ABOUT THIS EXERCISE
Only one stretch of the data below is wanted: the lines from the one with "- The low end" through the one with "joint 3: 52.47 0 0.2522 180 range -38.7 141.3", repeated exactly.

:: DATA SHOWN ::

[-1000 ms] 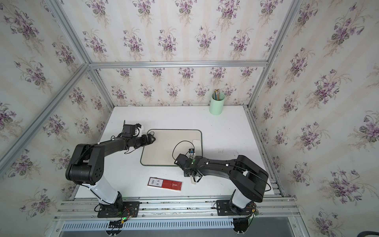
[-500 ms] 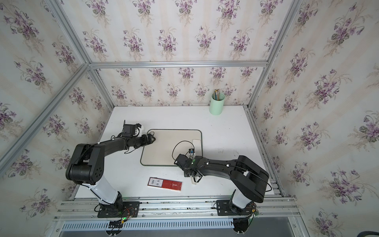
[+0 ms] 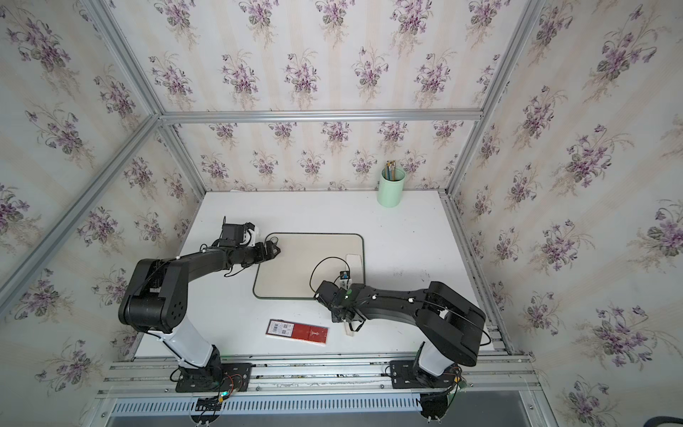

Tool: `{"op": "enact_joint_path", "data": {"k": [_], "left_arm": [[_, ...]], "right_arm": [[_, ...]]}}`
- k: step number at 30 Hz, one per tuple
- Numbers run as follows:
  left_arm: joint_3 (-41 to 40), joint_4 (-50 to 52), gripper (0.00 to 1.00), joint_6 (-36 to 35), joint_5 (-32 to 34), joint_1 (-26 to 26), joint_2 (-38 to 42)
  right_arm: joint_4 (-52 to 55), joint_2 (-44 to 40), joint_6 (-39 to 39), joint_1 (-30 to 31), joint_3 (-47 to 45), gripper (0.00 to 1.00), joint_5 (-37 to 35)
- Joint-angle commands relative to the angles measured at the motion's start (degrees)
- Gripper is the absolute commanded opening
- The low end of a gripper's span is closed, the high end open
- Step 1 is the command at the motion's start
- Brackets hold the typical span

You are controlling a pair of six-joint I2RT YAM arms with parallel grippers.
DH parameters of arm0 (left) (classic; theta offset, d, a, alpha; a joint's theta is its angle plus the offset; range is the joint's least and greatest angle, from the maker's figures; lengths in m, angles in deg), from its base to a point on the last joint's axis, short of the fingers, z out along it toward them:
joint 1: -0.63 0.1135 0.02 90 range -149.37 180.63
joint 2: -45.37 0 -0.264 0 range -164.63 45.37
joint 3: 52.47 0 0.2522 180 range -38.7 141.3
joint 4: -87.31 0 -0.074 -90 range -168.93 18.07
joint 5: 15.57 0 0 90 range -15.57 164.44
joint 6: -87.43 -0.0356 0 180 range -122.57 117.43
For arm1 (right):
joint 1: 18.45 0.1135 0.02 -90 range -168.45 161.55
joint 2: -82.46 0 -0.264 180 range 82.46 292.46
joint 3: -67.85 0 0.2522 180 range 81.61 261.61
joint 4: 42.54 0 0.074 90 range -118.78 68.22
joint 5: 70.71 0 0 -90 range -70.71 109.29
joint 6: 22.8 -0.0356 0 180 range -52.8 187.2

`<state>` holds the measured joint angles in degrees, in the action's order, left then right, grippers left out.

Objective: Align the knife with the edge of the cutting board
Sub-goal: Place the knife at the edge of the cutting board.

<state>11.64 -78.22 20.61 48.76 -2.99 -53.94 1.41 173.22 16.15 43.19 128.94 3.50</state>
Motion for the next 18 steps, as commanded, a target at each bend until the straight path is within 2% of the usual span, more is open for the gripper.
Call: {"op": "enact_joint_path", "data": {"k": [1, 18], "left_arm": [[-0.03, 2.45, 1.00, 0.43, -1.36, -0.07, -0.19], [0.26, 2.81, 1.00, 0.39, -1.55, -0.07, -0.54]], "right_arm": [[0.48, 0.31, -0.81, 0.06, 0.35, 0.12, -1.17], [0.72, 0.03, -0.99, 0.05, 0.48, 0.17, -1.75]]}}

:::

OUTPUT BELOW
- The low end of a gripper's span is closed, the high end open
- Step 1 is the command at the motion's start
- Brackets hold the typical span

You are controlling a pair of six-joint I2RT YAM arms with parallel grippers.
DH parameters of arm0 (left) (classic; theta offset, d, a, alpha; a joint's theta is its angle plus the offset; range is the joint's least and greatest angle, from the maker's figures; lengths in m, angles in deg), from its base to a point on the last joint's axis, short of the fingers, z out along it toward them:
joint 1: -0.63 0.1135 0.02 90 range -149.37 180.63
joint 2: -45.37 0 -0.264 0 range -164.63 45.37
joint 3: 52.47 0 0.2522 180 range -38.7 141.3

No more work remains on this exercise.